In 2016, a study was published on the creation of a computer vision model that should determine the texture of the soil and the organic substances contained in it (SOM). The computer vision system was able to assess the content of sand and soil organic substances in the sample with an accuracy comparable to expensive laboratory processing. The introduction of this technology into production should simplify the work of the farmer, replacing manual labor with crop and soil monitoring using modern digital technologies ^{[4, p. 41]}.

Another area of application of artificial intelligence in agriculture is the determination of tomato maturity using a computer vision model. The researchers managed to create an algorithm that analyzes the color of five different parts of a tomato, and then based on these data assesses its maturity. The algorithm has reached the level of successful detection and classification of 99.31%. Reassessing and evaluating the growth of fruits and their maturity is hard and time–consuming work for humans, but AI proves once again that it is able to do most of this work with ease and accuracy.

AI computer vision can not only detect and analyze crop maturity or soil quality, but also apply image recognition technology for automated detection of plant diseases and pests on them. This technology uses methods of classification, detection and segmentation of images to create computer automated systems that can monitor the health of plants. An example of this in practice is the study of black rot on apples. The researchers trained a neural network using images of black rot of an apple tree, which were annotated by botanists according to the four main stages of severity. An alternative to the use of AI in this case requires a lot of time-consuming search and assessment of the degree of damage directly by a person. The developed AI model in this study was able to determine and diagnose the severity of the disease with an accuracy of 90.4% (URL: https://www.frontiersin.org/articles/10.3389/fpls.2020.00898/full (accessed: 19.11.2022)).In order to minimize human labor in such an agricultural industry as cattle breeding, CattleEye has started using AI technology to monitor the health and behavior of cattle.
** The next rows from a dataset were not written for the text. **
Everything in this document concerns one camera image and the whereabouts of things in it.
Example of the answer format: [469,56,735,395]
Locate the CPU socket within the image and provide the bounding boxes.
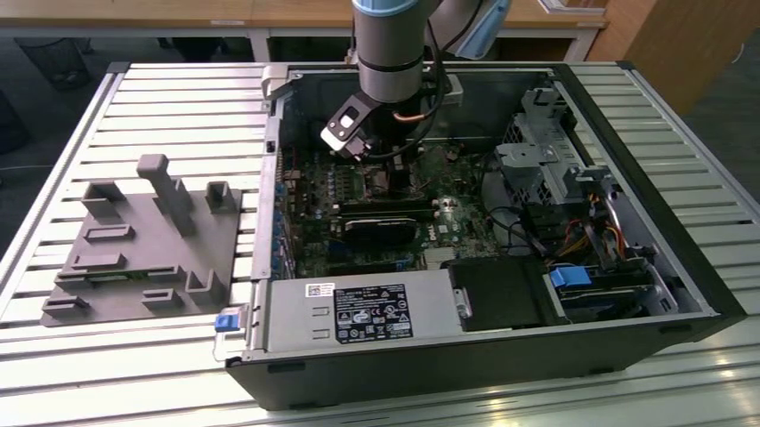
[356,163,427,199]

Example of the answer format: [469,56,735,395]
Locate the black RAM stick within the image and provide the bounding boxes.
[337,200,433,212]
[339,207,435,221]

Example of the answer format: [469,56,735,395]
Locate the green motherboard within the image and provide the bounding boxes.
[278,144,507,279]

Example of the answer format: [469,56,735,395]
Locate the small silver heat sink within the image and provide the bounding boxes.
[424,246,456,270]

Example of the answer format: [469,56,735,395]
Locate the silver metal drive cage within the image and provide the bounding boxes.
[492,86,623,205]

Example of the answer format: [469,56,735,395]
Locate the black plastic air shroud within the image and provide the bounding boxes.
[445,256,572,333]

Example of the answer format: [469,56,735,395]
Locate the black power supply label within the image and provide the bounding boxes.
[333,284,413,344]

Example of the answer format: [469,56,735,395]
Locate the blue disk carrier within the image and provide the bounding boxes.
[550,265,595,291]

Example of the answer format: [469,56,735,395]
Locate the grey power supply unit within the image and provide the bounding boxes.
[261,269,475,352]

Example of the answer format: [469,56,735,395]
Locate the grey parts rack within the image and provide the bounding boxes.
[38,153,245,329]

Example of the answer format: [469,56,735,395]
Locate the black open PC case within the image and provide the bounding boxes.
[222,60,749,413]

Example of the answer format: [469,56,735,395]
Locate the wooden desk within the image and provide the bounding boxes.
[0,0,611,62]

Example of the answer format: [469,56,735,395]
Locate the wooden cabinet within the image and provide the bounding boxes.
[587,0,760,115]

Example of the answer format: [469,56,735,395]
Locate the black mesh waste bin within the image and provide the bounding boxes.
[15,37,94,91]

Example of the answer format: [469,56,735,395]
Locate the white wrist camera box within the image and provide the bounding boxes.
[320,93,383,159]

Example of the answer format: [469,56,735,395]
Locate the small silver wrist camera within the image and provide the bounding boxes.
[436,74,467,107]

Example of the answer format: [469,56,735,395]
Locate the black camera cable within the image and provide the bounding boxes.
[361,42,453,160]

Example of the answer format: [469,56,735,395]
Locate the black power cable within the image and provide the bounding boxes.
[487,205,550,258]

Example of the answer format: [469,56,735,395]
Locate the yellow orange wire bundle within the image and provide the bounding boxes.
[563,216,628,263]

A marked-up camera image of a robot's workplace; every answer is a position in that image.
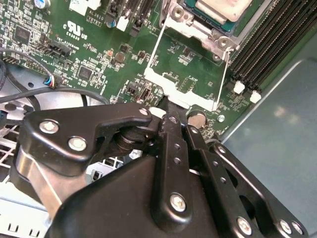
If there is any silver-topped green CPU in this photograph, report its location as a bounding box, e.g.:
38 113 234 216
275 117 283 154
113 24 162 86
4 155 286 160
183 0 263 33

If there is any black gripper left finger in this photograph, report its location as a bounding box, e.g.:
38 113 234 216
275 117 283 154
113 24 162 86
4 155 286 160
9 97 194 233

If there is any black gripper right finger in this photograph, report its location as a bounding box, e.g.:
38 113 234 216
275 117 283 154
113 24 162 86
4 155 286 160
174 104 310 238

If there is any metal frame socket cover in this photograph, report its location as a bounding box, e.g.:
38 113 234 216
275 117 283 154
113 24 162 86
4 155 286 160
143 18 235 112

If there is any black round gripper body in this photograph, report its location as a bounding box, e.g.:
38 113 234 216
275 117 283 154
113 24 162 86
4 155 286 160
46 156 237 238

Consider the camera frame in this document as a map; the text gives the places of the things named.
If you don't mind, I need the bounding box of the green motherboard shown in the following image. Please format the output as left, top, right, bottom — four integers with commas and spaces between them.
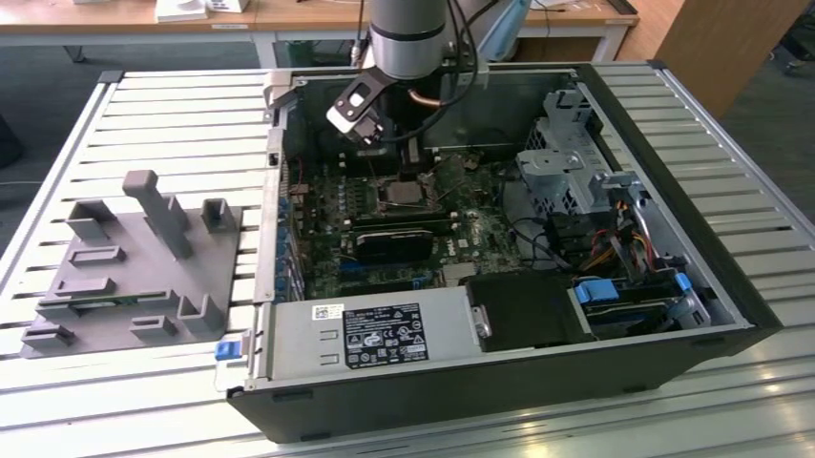
283, 152, 529, 302

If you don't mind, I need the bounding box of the grey parts rack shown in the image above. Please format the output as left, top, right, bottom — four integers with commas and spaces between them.
17, 169, 247, 359

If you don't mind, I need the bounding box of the black office chair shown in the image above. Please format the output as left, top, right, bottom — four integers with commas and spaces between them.
779, 28, 815, 77

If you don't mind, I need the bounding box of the black open PC case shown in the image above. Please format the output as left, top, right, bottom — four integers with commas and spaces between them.
212, 60, 784, 445

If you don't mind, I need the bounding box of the green RAM stick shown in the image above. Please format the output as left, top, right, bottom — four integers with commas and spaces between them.
38, 294, 168, 310

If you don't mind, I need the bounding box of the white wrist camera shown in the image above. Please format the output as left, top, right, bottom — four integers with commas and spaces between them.
324, 70, 391, 145

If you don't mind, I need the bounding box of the black wire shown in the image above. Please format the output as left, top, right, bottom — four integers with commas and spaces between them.
507, 217, 575, 274

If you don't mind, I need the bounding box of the wooden desk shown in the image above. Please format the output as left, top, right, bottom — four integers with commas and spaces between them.
0, 0, 641, 63

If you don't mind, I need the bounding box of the black RAM slot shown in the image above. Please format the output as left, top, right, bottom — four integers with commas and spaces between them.
347, 160, 444, 176
343, 150, 440, 163
349, 222, 457, 237
348, 213, 452, 225

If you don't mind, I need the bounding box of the silver CPU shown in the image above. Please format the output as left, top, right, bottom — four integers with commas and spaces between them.
380, 182, 427, 204

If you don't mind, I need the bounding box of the silver power supply unit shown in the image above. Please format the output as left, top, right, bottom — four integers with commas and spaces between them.
244, 285, 485, 390

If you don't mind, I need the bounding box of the coloured power wire bundle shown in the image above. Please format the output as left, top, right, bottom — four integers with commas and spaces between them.
589, 228, 659, 269

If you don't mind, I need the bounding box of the CPU socket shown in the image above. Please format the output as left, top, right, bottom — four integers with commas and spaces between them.
375, 175, 444, 217

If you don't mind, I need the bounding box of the black plastic shroud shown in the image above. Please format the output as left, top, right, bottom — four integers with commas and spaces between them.
465, 274, 599, 353

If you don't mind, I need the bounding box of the wooden cabinet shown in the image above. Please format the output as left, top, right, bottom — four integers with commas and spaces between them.
613, 0, 813, 120

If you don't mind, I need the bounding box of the metal drive cage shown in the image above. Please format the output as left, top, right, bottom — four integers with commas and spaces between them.
515, 85, 644, 216

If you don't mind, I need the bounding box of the silver chipset heat sink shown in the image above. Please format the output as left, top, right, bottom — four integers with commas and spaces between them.
441, 261, 479, 287

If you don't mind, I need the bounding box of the blue disk carrier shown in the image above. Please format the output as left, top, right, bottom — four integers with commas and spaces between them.
572, 279, 623, 304

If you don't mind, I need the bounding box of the black graphics card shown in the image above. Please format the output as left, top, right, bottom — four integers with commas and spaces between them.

This makes it possible for employees of agricultural enterprises not to be in close proximity to animals to assess their health. When a problem is detected, responsible employees immediately receive a notification from the system. This technology can be applied not only to assess the condition of cattle. For example, the algorithm has been adapted for poultry farms to view video data and determine the behavior of chickens: how they eat and move, which allows you to assess their health status (URL: https://www.v 7 labs.com/blog/ai-in-agriculture#h 3 (accessed: 11/20/2022)).

Another area of AI use in agriculture is its application in various technologies for weed control. The spraying of pesticides or the distribution of fertilizers over the entire field area can be automated through the use of drones equipped with artificial intelligence. Computer vision on drones allows you to recognize a specific target area for spraying pesticides or distributing fertilizers in real time. This reduces the risk of contamination of the territory with substances harmful to the environment. Although the potential here is great, there are still some challenges at present. For example, spraying a large area field is much more efficient using multiple UAVs, but assigning specific task sequences and flight paths for individual vehicles can be a difficult task. So, complex management of several devices at once is quite a difficult task.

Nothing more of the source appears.